Они бросают друг на друга взгляды, сначала беглые, тайком, потом все чаще и настойчивее. “Вперед, дружище”, – говорит Кессель, заметивший эти авансы, но Гари вперед не рвется – боится получить отпор. Лесли Бланш – так зовут эту женщину – решительней его и подходит сама.
– My dear, you look like Gogol
[29], – говорит она.
И правда смахивает, но чуть-чуть, только если прищуриться: у Гари волосы короткие, у Гоголя – длинные. У Гоголя нос прямой, а у Гари после всех неудачных приземлений – не очень. И брови у Гари густые, а у Гоголя – в ниточку, как будто их выщипали. Только зрачки одинаковые: какие-то усталые, тоскливые, так что, если судить по зрачкам, забыв обо всем остальном – о носе, волосах, улыбке и т. д., включая усы, тоже разные: у Гоголя, хоть далеко не ницшеанские, но все же более солидные, чем у Гари, – и если исходить из постулата, что портреты одного столь же верны оригиналу, как фотографии другого, то да, можно сказать, Гари похож на Гоголя.
– Что вы знаете о Гоголе? – спрашивает Гари.
– Все, – отвечает она. – “Мертвые души” читала три раза.
– Это вы думаете, что читали, но читали не в подлиннике, а в плохом английском переводе, который не способен передать всей красоты и поэтичности, всех тонкостей его прозы.

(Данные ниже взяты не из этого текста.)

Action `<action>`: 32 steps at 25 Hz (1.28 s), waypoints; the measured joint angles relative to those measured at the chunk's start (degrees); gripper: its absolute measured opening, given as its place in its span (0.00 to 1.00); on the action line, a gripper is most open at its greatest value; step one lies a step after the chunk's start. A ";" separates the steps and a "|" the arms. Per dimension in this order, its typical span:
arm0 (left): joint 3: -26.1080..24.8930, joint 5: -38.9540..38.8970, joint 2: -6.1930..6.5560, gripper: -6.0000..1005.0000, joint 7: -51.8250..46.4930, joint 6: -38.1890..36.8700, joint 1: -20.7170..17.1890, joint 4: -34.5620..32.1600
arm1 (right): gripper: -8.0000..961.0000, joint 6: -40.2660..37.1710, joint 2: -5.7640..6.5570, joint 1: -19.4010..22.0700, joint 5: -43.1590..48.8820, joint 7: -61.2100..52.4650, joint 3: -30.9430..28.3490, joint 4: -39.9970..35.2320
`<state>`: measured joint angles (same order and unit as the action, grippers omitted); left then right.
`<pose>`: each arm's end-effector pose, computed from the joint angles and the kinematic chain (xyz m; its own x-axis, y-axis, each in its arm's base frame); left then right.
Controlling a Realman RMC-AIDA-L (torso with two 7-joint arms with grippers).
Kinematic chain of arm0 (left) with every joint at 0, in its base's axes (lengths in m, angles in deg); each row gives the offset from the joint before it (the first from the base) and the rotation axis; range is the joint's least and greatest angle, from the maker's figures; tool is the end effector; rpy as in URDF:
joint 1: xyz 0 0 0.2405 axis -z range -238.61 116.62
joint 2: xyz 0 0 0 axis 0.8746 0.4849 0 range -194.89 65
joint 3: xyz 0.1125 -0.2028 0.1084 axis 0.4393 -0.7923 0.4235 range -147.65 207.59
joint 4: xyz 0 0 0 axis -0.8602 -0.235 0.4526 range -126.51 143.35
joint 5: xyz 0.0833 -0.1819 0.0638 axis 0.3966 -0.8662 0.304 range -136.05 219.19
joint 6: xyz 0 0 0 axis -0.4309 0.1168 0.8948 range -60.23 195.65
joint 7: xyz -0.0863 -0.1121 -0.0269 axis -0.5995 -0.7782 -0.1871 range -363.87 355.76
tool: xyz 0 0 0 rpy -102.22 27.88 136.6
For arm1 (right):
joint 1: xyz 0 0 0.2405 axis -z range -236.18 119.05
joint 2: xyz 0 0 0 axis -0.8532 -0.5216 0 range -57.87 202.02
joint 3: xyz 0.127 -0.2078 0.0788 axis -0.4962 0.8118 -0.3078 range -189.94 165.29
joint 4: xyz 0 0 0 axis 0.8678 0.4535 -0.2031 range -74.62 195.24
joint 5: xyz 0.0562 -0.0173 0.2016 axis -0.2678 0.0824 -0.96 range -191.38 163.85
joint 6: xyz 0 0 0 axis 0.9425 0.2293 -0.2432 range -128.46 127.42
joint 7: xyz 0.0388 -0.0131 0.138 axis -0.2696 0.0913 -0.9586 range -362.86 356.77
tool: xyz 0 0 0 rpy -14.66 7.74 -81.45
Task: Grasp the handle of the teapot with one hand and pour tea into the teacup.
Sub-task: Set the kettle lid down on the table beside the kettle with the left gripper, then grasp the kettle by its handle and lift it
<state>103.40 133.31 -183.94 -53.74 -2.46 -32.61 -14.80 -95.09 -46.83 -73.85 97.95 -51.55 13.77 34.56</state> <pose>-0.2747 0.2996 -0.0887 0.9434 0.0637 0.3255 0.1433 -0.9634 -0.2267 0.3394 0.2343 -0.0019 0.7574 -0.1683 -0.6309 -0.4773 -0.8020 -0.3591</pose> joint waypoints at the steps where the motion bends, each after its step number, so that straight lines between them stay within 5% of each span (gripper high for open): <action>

– Правда, но я дурака, а ваш язык много трудный, – отвечает Лесли на ломаном русском.
И Гари понимает смысл этого ответа: “Вот тебе, бестолочь, хотел меня поддеть, а я знаю русский не хуже тебя”. Он улыбается.
– Вы, – говорит она, – француз?
– Француз, но не совсем.
И он рассказывает ей то, что она хочет слышать: он сын польского князя, родился между Курском и Москвой, но его настоящая родина, его любимый город – Ницца.
– How is it? – спросила Лесли.
– What? – переспросил Гари.
– Nice.
– Nice
[30], – сказал он, и оба рассмеялись.
Потом Гари спросил, откуда родом она сама.
– Коренная англичанка, точнее даже лондонка, однако в душе русская. Потанцуем?
Гари – ни в какую. А чем она занимается?
– Журналистка. Работаю в “Вог”, но хочу быть писателем.
Он тоже. Тоже хочет быть писателем. Все хотят. Но у него скоро выйдет книга.
– Да? И о чем?
– О Польше, о польском сопротивлении, о лесных партизанах и о вороне по имени Акакий Акакиевич.